## Collection entries
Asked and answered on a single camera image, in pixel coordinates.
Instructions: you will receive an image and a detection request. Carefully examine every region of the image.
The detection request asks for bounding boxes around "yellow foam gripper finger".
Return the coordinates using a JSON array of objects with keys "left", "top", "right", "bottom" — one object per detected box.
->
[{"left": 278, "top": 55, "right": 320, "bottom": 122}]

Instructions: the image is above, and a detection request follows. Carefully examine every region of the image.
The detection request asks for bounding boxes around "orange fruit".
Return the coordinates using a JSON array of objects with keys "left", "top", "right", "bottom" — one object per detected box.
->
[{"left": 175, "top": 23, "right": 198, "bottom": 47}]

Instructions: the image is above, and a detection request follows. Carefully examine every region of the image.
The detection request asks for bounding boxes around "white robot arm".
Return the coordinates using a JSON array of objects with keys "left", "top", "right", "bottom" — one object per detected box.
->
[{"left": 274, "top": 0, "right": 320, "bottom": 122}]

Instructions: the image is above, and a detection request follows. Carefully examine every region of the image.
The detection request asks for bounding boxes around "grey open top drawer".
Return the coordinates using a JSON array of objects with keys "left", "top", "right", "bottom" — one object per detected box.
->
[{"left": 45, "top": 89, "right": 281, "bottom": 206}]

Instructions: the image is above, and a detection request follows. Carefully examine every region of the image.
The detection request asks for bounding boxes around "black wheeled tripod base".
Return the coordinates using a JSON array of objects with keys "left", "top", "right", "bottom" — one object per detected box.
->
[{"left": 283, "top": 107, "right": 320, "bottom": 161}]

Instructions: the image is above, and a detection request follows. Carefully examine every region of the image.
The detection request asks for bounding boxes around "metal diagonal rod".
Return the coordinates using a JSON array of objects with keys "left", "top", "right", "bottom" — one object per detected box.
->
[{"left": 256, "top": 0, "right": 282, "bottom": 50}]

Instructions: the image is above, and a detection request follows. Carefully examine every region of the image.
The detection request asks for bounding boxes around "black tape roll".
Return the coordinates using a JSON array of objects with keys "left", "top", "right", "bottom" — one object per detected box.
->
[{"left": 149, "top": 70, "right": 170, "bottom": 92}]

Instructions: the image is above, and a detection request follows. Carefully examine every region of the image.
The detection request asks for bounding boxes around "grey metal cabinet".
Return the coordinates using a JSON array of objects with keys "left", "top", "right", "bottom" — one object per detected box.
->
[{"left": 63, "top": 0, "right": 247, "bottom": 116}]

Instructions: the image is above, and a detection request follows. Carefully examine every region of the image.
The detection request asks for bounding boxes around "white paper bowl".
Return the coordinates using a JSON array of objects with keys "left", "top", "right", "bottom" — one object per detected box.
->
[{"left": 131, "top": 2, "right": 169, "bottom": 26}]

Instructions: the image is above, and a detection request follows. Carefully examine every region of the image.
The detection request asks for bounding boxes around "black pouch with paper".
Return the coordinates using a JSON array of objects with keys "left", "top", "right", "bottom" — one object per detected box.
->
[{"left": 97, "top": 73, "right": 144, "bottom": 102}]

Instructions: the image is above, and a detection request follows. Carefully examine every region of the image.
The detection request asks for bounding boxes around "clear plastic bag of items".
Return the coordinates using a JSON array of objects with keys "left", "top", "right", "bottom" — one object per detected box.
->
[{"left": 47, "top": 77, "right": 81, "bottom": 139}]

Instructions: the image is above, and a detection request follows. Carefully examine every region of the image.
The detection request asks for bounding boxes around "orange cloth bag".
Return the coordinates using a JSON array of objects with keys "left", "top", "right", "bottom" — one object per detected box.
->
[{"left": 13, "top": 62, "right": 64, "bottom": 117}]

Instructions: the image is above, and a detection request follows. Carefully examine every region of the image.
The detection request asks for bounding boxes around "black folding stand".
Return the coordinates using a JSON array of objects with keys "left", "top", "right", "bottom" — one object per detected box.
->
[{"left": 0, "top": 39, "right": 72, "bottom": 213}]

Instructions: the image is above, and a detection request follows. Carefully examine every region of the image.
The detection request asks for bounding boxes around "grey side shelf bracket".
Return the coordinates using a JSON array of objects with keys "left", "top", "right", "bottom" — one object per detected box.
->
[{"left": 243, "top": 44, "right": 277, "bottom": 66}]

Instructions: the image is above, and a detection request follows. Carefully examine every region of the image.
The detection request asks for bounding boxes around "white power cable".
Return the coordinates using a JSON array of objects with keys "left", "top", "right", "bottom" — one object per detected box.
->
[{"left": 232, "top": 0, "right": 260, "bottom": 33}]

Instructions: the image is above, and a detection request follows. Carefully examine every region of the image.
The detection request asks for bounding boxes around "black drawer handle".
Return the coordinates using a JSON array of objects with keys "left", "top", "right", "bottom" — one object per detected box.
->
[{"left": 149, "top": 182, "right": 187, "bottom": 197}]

## Task to carry out
Determine how many lines in the preceding records include the word "white". The answer is that number alone.

## Task result
3